Pour étayer ma thèse, voici les 15 points WTF de ce dernier opus (attention spoiler) :
- Tauriel et son histoire d'amour ne servent définitivement à rien, j'ai ri alors que j'aurais du pleurer de voir les deux tourtereaux séparés par la mort : "si c'est ça l'amour, ça fait mal.." Grosse larme ridicule.
- Bolg est aussi stupide que son père. En fait c'est son père bis. Fallait-il vraiment deux méchants ?
- Je persiste à dire que les aigles sont tellement badass qu'ils faudrait les engager à plein temps, ça éviterait de nombreuses morts...Ca casserait l'histoire, certes, mais ça serait cohérent au moins. Ils ont laissé mourir les 3/4 de leur alliée mais anéantissent en cinq minutes une armée entière.

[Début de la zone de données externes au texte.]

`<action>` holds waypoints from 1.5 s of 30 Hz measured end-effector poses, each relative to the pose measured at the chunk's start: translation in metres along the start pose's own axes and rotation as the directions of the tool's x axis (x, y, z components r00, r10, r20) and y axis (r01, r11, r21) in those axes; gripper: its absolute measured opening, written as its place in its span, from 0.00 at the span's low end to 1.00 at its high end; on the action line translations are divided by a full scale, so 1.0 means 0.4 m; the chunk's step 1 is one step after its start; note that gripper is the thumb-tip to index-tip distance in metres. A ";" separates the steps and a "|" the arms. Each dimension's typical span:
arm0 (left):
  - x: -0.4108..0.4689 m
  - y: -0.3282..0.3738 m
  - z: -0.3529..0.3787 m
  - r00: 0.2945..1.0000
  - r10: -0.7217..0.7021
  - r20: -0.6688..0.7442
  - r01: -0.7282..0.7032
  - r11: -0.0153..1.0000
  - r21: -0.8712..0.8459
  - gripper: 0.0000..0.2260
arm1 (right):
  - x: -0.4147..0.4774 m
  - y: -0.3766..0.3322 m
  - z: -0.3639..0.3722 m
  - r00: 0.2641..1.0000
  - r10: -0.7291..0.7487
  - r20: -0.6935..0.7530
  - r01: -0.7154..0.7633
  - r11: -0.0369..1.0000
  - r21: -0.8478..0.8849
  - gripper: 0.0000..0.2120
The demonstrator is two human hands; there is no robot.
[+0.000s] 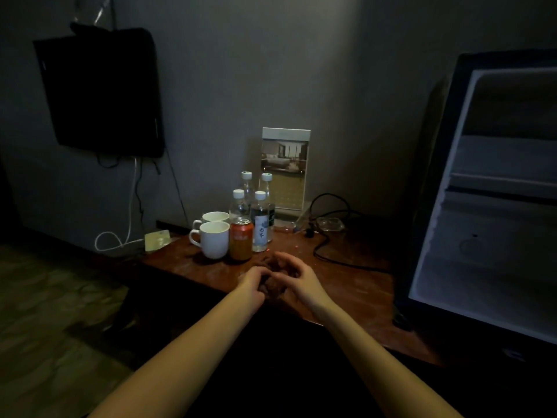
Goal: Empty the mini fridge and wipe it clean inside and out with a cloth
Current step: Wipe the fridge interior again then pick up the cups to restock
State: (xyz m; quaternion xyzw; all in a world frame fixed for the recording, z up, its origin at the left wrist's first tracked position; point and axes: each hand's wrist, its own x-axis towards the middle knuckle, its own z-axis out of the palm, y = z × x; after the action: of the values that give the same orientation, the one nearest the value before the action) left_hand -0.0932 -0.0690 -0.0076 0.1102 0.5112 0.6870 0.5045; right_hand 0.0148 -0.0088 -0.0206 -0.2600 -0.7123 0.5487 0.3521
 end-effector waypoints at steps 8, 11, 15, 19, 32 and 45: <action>0.040 -0.023 0.110 0.991 -0.028 0.131 0.067 0.950 -0.304 0.14 | 0.074 0.061 -0.039 0.986 -0.035 -0.160 -0.002 0.975 -0.224 0.22; 0.060 -0.033 0.147 0.994 0.015 0.106 0.027 0.923 -0.384 0.18 | 0.086 0.067 -0.035 0.982 -0.076 -0.174 0.054 0.990 -0.129 0.15; 0.121 -0.017 0.140 0.999 0.033 0.007 -0.029 0.951 -0.308 0.20 | 0.076 0.070 -0.044 0.993 -0.097 -0.061 0.086 0.984 -0.155 0.21; 0.184 -0.011 0.122 0.998 0.004 -0.056 -0.023 0.935 -0.355 0.22 | 0.082 0.063 -0.058 0.995 -0.085 0.050 0.090 0.989 -0.114 0.20; 0.307 0.065 -0.065 0.948 0.225 -0.223 -0.264 0.950 -0.163 0.16 | 0.297 0.030 -0.263 0.957 0.276 0.085 -0.272 0.961 -0.058 0.14; 0.355 0.062 -0.141 0.846 0.501 -0.181 -0.456 0.857 0.240 0.22 | 0.411 0.125 -0.176 0.994 0.026 -0.106 -0.105 0.493 -0.864 0.11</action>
State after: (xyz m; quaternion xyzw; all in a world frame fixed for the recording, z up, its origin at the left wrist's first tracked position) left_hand -0.2115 0.0129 -0.0649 0.1987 0.5861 0.7482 0.2392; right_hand -0.0320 0.1710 -0.0229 -0.4497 -0.8666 0.1192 0.1805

- Le Roi des Elfes et son cerf qui encastrent 15 orcs dans ses bois qui se font ensuite tous décapiter d'un simple coup d'épée... no comment...

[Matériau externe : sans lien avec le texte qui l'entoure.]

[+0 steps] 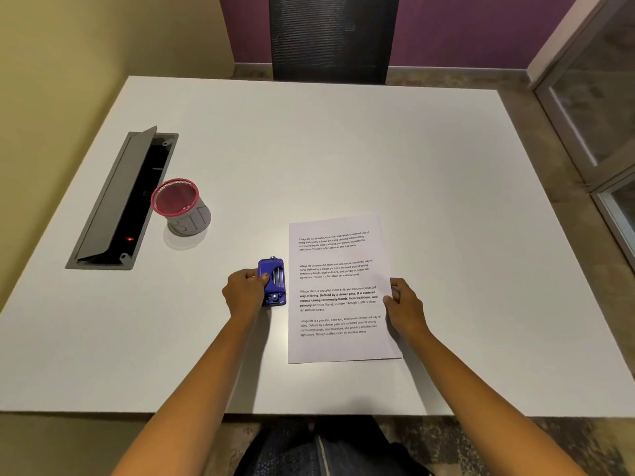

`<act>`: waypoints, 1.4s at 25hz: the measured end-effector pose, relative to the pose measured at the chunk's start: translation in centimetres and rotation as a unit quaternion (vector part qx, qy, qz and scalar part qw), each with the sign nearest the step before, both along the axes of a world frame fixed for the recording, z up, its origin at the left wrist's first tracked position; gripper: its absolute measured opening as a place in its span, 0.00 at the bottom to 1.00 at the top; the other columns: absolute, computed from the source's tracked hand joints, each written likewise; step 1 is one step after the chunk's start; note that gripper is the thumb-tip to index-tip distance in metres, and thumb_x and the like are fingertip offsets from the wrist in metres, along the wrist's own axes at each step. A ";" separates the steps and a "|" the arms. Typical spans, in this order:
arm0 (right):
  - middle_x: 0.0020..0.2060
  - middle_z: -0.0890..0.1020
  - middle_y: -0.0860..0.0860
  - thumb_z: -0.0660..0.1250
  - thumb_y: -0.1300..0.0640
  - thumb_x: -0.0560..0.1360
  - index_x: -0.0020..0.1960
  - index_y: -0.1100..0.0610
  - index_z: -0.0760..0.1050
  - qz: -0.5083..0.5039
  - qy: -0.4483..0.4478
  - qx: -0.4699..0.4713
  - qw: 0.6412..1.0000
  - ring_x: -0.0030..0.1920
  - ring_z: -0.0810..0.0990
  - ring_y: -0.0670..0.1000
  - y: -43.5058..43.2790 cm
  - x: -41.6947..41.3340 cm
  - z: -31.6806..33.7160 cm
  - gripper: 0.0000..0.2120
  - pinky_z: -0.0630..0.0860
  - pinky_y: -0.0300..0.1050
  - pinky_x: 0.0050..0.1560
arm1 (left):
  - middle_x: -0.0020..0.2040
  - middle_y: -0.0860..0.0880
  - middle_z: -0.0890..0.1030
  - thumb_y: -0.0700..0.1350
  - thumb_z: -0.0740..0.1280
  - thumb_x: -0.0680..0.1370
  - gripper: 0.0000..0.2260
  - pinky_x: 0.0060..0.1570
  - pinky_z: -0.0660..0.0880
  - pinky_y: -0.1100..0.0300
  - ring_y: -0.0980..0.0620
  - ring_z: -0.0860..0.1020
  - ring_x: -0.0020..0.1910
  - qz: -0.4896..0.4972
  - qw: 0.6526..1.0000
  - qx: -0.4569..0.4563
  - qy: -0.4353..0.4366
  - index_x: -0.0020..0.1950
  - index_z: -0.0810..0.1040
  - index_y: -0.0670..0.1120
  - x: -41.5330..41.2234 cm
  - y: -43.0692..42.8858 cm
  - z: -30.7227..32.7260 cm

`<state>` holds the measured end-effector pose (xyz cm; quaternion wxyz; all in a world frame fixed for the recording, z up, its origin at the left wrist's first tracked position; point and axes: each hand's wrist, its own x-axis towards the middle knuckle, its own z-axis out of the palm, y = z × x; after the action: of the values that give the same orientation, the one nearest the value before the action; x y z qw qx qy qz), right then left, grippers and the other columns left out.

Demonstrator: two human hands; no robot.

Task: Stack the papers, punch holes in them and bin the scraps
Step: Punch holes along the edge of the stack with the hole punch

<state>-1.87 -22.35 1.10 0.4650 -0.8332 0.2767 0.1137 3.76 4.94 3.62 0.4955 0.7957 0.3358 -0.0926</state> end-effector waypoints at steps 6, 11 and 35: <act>0.48 0.79 0.50 0.60 0.68 0.77 0.61 0.58 0.73 0.007 -0.004 -0.003 1.000 0.49 0.75 0.50 -0.2 0.1 -0.1 0.14 0.66 0.37 0.49 | 0.47 0.42 0.84 0.40 0.69 0.76 0.07 0.46 0.73 0.56 0.40 0.80 0.45 -0.017 1.000 0.019 -0.016 0.52 0.81 0.39 -0.4 0.2 -0.7; 0.49 0.82 0.52 0.61 0.68 0.76 0.59 0.60 0.75 -0.011 -0.006 0.004 1.000 0.49 0.78 0.52 -0.6 0.2 -0.1 0.12 0.69 0.39 0.49 | 0.48 0.45 0.81 0.44 0.70 0.77 0.14 0.57 0.75 0.50 0.40 0.80 0.53 -0.034 0.999 0.039 -0.018 0.59 0.77 0.39 -0.2 0.3 -0.7; 0.46 0.84 0.49 0.62 0.65 0.77 0.56 0.54 0.74 -0.010 -0.020 0.063 0.998 0.45 0.80 0.50 -0.9 4.4 -0.6 0.11 0.71 0.35 0.42 | 0.43 0.49 0.82 0.47 0.71 0.76 0.05 0.58 0.78 0.46 0.43 0.82 0.50 -0.042 0.999 -0.016 0.001 0.49 0.80 0.47 2.5 -0.2 -1.3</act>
<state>2.52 -23.28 0.49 0.5235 -0.8012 0.2683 0.1098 6.26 4.78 2.31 0.5033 0.8011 0.3011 -0.1192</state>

- Le cousin de Torin avec sa barbiche terminée par des cornes qui tuent les orcs à coup de tête. Vous avez dit nains bourrins ?
- Bilbon qui tue des orcs surarmés et surprotégés ou du moins les assomme avec un petit cailloux.
- Le discours de Thorin, en train de mourir, sur le fait que l'argent c'est mal...
- Les 12 nains qui se décident à entrer dans la bataille et qui la change. WTF. Ces mêmes nains qui foncent tête baissée sur 100 gobelins : "on s'en occupe"
- L'assistant du maître de Dale, le comic relief sympa par moments mais globalement relou et inutile (Jar Jar Binks 2 ?).
- Les trolls difformes avec des ... pieds-bot ?! Le troll qui sert aussi de catapulte et de bélier et qui s'effondre comme une loque après avoir défoncé un mur... en ruine. A la rigueur, ce passage était assez drôle.
- Le fils de Bard qui sert d'appui à une flèche noire capable de transpercer un dragon et qui n'a pas une égratignure ?! Bard, sorte d'Aragorn bis, charismatique mais bien trop fort (la scène du chariot est aussi absurde que délirante).
- Legolas qui utilise une chauve souris pour se diriger sur le champ de bataille
- Legolas qui utilise un troll qu'il dirige avec son épée plantée dans sa moelle épinière, comme ça, tout à fait normal.
- Legolas qui parvient à sauter de pierres en pierres alors que celles-ci tombent dans le vide
- Legolas qui fait sa crise d'adolescence et qui annonce à son père qu'il ne veut plus le voir, en gros.
Ces petits détails, anodins en soit, pourrissent le film dans son ensemble. Peter Jackson est allé au-delà de l'épique, au-delà du crédible et c'est un vrai problème pour moi, d'autant plus qu'il y a des choses intéressantes dans ce long métrage : la scène à Dol Guldur est certes une aparté mais elle est très très classe, avec une Galadriel impressionnante et un Sauron machiavélique (par contre je ne savais pas que Saroumane était aussi maître Kung-Fu). Elle a le mérite de faire le lien en plus avec la trilogie du Seigneur des Anneaux. Les scènes de folies de Thorin donnent enfin de la profondeur au personnage, vraiment attachant. Ce dernier devient d'ailleurs le véritable héros de la trilogie, et Bilbon s'efface un peu plus. La bataille finale a aussi ses moments vraiment très bons : notamment la charge des nains, qu'on avait jamais vu combattre et c'est assez jubilatoire, notamment le combat de Thorin et d'Azog et la scène de fin lorsque que Bilbon revient à Hobbitbourg est vraiment sympathique.
Déçu donc, déçu du trop plein d'effets, du "syndrome Legolas", qui plonge le film dans la surenchère permanente et dans le clin d'oeil constant à la trilogie précédente, comme si le Hobbit était une saga complexée par le prestige de sa soeur ainée. C'est sans doute le cas. Malgré tout, j'ai apprécié retrouver parfois cet univers épique et chatoyant.